* **EXERCISE GOAL**:
Restating the data word for word is all that is required.

── DATA SHOWN ──

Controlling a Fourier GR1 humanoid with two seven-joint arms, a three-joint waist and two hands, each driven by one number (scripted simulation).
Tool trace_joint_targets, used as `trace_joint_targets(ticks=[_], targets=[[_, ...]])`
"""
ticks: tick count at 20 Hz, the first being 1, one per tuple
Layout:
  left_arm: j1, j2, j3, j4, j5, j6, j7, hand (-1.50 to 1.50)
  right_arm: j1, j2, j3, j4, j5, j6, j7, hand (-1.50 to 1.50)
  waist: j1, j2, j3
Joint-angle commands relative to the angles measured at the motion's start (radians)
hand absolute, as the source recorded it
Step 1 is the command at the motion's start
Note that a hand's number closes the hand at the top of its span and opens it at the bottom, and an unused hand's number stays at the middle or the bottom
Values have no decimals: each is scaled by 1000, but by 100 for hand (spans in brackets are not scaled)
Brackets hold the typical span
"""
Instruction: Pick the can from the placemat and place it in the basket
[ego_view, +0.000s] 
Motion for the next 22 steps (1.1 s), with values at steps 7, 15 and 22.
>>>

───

* **TASK SOLUTION**:
Controlling a Fourier GR1 humanoid with two seven-joint arms, a three-joint waist and two hands, each driven by one number (scripted simulation).
Tool trace_joint_targets, used as `trace_joint_targets(ticks=[_], targets=[[_, ...]])`
"""
ticks: tick count at 20 Hz, the first being 1, one per tuple
Layout:
  left_arm: j1, j2, j3, j4, j5, j6, j7, hand (-1.50 to 1.50)
  right_arm: j1, j2, j3, j4, j5, j6, j7, hand (-1.50 to 1.50)
  waist: j1, j2, j3
Joint-angle commands relative to the angles measured at the motion's start (radians)
hand absolute, as the source recorded it
Step 1 is the command at the motion's start
Note that a hand's number closes the hand at the top of its span and opens it at the bottom, and an unused hand's number stays at the middle or the bottom
Values have no decimals: each is scaled by 1000, but by 100 for hand (spans in brackets are not scaled)
Brackets hold the typical span
"""
Instruction: Pick the can from the placemat and place it in the basket
[ego_view, +0.000s] 
Motion for the next 22 steps (1.1 s), with values at steps 7, 15 and 22.
>>>

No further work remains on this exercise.